Le constructeur Volkswagen a cru jusqu'au dernier moment pouvoir régler son problème de moteurs truqués à l'amiable avec les autorités américaines et a été pris au dépourvu par les révélations publiques de celles-ci, selon un document juridique consulté par l'AFP.

«La communication au public de la problématique du diesel par l'EPA (Agence américaine de protection de l'environnement, ndlr) (...) a pris la direction de Volkswagen par surprise», selon ce document, rapport détaillé de plus de 100 pages retraçant le pourquoi et le comment de l'affaire des moteurs truqués, et dont l'AFP a obtenu copie.

Le document compilé par un cabinet d'avocats mandaté par Volkswagen a été communiqué au tribunal de Brunswick, qui enquête sur une possible violation par l'entreprise de ses obligations de communication à l'intention des marchés financiers. L'analyse des juristes conclut que le directoire de Volkswagen ne s'est rendu coupable d'aucun manquement.

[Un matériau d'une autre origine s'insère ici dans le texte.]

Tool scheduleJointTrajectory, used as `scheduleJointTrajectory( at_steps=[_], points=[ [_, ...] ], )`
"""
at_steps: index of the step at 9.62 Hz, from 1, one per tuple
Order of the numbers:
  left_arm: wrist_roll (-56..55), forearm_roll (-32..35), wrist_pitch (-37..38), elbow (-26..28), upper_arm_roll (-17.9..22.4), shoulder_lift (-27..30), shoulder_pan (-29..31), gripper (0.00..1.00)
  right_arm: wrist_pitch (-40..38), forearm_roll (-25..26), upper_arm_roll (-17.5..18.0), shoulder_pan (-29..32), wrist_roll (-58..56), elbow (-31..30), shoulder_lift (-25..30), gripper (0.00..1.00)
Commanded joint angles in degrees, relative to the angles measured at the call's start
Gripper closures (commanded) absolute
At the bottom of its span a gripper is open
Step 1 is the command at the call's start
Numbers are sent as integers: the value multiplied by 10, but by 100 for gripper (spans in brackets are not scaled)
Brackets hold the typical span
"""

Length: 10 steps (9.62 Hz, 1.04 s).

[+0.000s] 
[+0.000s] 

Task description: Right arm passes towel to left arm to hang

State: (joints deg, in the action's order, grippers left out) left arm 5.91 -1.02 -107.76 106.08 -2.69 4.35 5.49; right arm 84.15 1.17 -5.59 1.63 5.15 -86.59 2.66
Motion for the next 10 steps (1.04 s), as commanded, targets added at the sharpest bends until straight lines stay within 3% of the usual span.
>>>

Volkswagen avait publié il y a quelques jours dans un communiqué de presse un résumé des conclusions de cette analyse. La version complète recèle d'autres détails sur l'enchaînement des événements qui ont conduit à l'admission publique par le géant de l'automobile, en septembre 2015, que 11 millions de véhicules dans le monde étaient équipés d'un moteur diesel trafiqué, au moyen d'un logiciel permettant de les faire passer pour moins polluantes qu'elles ne sont.

«Par le passé, même le recours à des trucages logiciels (...) par d'autres constructeurs a toujours été réglés à l'amiable, c'est-à-dire sanctionné par une amende raisonnable» mais pas communiqué au grand public, selon le texte. «Et dans le cas présent, les employés de Volkswagen of America avaient eu l'impression au terme de discussions constructives avec l'EPA que la problématique du diesel ne serait pas rendue publique mais que les négociations allaient continuer».

À ce moment-là, en septembre 2015, les discussions étaient déjà en cours depuis plus d'un an entre la filiale américaine du groupe et les autorités sur des dépassements de seuils d'émission de gaz polluants, que Volkswagen n'arrivait ni à expliquer de manière convaincante ni à corriger.

Pour autant, les avocats de Volkswagen cherchent à exonérer la direction du groupe - l'ex-patron Martin Winterkorn et les autres membres du directoire, dont l'actuel président du conseil de surveillance Hans Dieter Pötsch - de toute responsabilité.

Certes ils documentent une série de discussions et mémos qui sont parvenus au plus haut niveau, mais le sujet n'était «qu'un sujet parmi d'autres» pour les dirigeants, arguent-ils.

M. Winterkorn a tout de même ordonné une enquête approfondie à l'été 2015 mais «ces efforts internes pour faire la lumière ont été contrecarrés par le silence de quelques techniciens» au courant de la supercherie et qui ne l'ont pas révélée, selon le rapport.

Selon Volkswagen, la tricherie était uniquement le fait d'une «poignée» d'ingénieurs, une version à laquelle le groupe se tient depuis le début.

Volkswagen a déjà commencé à remettre aux normes les voitures truquées en Europe, mais pas aux États-Unis, où les discussions avec les autorités sont toujours en cours. Le groupe fait l'objet d'une multitude de plaintes et enquêtes dans de nombreux pays.

En Allemagne, les avocats de Volkswagen plaident pour que toutes les plaintes concernant la communication aux marchés - et la dégringolade du cours de Bourse, de 40% en quelques jours - fassent l'objet d'une procédure commune à Brunswick.